Exercise: Copy out exactly the stretch of the listing below that begins at the line containing "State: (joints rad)" and ends at the line containing "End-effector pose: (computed", and copy nothing outside it.

Records provided:
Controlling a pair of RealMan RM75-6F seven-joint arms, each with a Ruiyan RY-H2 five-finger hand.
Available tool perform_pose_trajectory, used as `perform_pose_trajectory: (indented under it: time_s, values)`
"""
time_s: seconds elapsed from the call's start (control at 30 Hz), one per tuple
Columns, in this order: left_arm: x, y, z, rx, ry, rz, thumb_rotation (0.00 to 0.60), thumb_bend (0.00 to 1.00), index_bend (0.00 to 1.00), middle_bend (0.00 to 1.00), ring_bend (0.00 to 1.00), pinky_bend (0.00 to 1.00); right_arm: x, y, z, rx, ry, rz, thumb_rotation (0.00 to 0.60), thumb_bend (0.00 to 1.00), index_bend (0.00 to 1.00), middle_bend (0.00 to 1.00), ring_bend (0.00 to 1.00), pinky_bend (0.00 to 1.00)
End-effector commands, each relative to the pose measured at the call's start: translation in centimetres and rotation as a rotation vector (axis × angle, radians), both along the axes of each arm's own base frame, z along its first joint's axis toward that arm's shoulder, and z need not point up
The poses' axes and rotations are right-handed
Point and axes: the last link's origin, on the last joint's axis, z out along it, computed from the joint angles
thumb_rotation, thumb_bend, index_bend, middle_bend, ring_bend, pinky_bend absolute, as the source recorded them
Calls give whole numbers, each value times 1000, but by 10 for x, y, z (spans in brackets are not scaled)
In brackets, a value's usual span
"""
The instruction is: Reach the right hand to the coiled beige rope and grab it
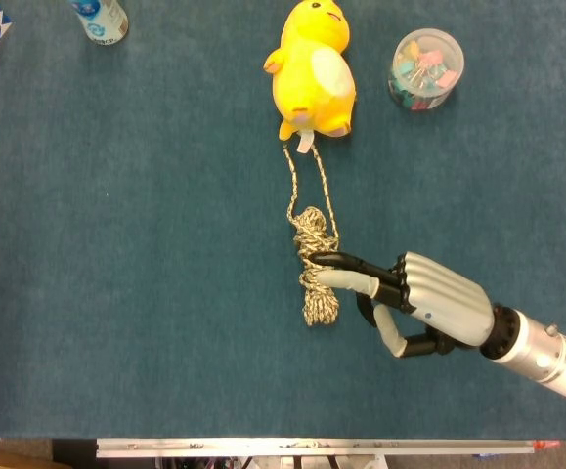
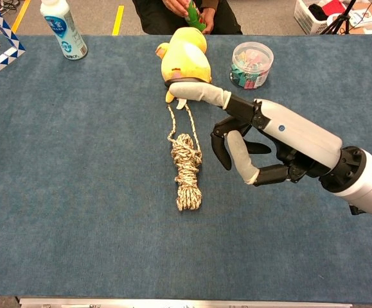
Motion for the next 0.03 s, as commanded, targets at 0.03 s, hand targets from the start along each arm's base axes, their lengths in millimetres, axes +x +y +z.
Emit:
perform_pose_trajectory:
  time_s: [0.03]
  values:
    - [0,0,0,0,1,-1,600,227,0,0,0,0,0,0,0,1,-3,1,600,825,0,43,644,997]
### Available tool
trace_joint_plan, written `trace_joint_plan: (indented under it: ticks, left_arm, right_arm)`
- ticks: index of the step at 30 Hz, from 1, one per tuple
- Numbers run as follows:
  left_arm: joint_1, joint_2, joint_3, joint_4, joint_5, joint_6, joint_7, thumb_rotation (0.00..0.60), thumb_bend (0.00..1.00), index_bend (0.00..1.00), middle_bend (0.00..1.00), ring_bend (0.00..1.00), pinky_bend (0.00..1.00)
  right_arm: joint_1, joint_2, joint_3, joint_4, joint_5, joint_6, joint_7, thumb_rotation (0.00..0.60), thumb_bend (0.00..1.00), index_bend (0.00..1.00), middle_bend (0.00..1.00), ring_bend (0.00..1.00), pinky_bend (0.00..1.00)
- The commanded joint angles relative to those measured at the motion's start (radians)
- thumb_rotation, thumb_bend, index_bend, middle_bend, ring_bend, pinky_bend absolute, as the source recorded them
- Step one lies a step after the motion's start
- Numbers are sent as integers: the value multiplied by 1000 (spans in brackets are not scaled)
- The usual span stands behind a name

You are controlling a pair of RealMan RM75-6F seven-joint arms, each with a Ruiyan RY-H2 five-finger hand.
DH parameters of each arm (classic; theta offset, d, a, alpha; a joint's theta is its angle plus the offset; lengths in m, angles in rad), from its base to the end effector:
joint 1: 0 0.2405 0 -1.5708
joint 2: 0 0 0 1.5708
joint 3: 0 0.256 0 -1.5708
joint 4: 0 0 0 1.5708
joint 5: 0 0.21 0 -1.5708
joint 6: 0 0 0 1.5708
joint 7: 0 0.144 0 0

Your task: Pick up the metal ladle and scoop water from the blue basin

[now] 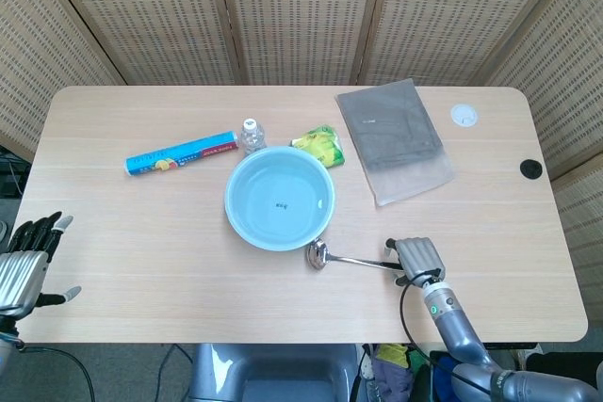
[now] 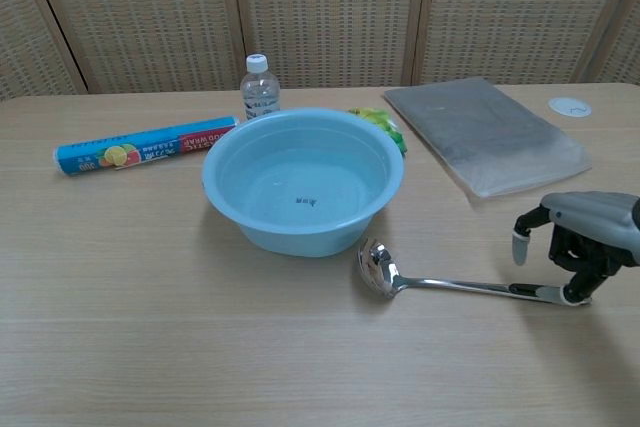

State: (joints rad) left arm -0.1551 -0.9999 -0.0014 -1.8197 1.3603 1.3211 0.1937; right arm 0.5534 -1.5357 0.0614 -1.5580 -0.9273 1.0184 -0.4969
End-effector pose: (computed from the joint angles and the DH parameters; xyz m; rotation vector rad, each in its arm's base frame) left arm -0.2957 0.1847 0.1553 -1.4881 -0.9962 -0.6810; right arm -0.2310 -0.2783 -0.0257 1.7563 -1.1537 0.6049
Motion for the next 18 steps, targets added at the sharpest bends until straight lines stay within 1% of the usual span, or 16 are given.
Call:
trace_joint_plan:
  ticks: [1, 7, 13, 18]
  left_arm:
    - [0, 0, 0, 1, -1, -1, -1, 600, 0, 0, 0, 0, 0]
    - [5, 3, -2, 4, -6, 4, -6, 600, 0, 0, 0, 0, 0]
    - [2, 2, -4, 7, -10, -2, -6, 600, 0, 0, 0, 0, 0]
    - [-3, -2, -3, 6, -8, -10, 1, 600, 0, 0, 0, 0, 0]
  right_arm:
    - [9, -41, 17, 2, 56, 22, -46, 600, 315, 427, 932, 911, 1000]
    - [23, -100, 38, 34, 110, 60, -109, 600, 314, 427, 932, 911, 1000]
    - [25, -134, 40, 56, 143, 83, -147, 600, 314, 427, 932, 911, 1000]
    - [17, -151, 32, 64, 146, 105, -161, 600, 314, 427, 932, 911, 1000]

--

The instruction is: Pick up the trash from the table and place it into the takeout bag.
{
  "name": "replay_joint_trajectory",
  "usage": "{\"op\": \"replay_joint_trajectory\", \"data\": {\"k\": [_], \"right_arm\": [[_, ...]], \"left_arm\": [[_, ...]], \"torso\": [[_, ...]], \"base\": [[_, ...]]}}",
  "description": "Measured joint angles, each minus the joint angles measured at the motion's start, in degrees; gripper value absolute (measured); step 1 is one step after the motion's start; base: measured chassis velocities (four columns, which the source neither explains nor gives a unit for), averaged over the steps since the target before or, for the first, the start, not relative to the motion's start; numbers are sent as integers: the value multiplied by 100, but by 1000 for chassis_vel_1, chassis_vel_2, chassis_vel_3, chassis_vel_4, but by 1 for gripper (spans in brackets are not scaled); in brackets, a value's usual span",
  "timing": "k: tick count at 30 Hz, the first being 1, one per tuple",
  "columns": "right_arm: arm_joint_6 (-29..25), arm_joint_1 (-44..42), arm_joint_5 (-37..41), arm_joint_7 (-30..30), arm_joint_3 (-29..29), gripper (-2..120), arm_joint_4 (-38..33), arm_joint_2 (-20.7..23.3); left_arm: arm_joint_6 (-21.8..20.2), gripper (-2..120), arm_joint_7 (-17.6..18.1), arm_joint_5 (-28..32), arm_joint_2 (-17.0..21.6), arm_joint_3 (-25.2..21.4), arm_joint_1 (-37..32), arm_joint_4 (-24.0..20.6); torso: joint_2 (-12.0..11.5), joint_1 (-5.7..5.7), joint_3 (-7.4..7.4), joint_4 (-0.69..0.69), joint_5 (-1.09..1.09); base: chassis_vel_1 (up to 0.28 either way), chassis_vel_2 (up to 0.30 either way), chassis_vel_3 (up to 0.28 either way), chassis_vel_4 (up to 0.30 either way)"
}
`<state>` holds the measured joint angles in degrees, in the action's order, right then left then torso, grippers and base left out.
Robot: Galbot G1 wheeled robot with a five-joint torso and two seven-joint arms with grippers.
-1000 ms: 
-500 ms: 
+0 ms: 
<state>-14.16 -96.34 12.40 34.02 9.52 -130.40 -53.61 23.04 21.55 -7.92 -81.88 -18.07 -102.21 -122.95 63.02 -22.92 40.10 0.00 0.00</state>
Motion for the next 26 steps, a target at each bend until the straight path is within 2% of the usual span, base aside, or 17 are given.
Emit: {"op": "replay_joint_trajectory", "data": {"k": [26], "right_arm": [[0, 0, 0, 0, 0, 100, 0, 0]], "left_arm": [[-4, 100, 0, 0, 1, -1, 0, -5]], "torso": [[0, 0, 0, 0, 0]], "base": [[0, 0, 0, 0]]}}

Output of the task:
State: (joints rad) left arm -0.1551 -0.9999 -0.0014 -1.8197 1.3603 1.3211 0.1937; right arm 0.5534 -1.5357 0.0614 -1.5580 -0.9273 1.0184 -0.4969
End-effector pose: (computed from the joint angles and the DH parameters; xyz m; rotation vector rad, each in its arm's base frame) left arm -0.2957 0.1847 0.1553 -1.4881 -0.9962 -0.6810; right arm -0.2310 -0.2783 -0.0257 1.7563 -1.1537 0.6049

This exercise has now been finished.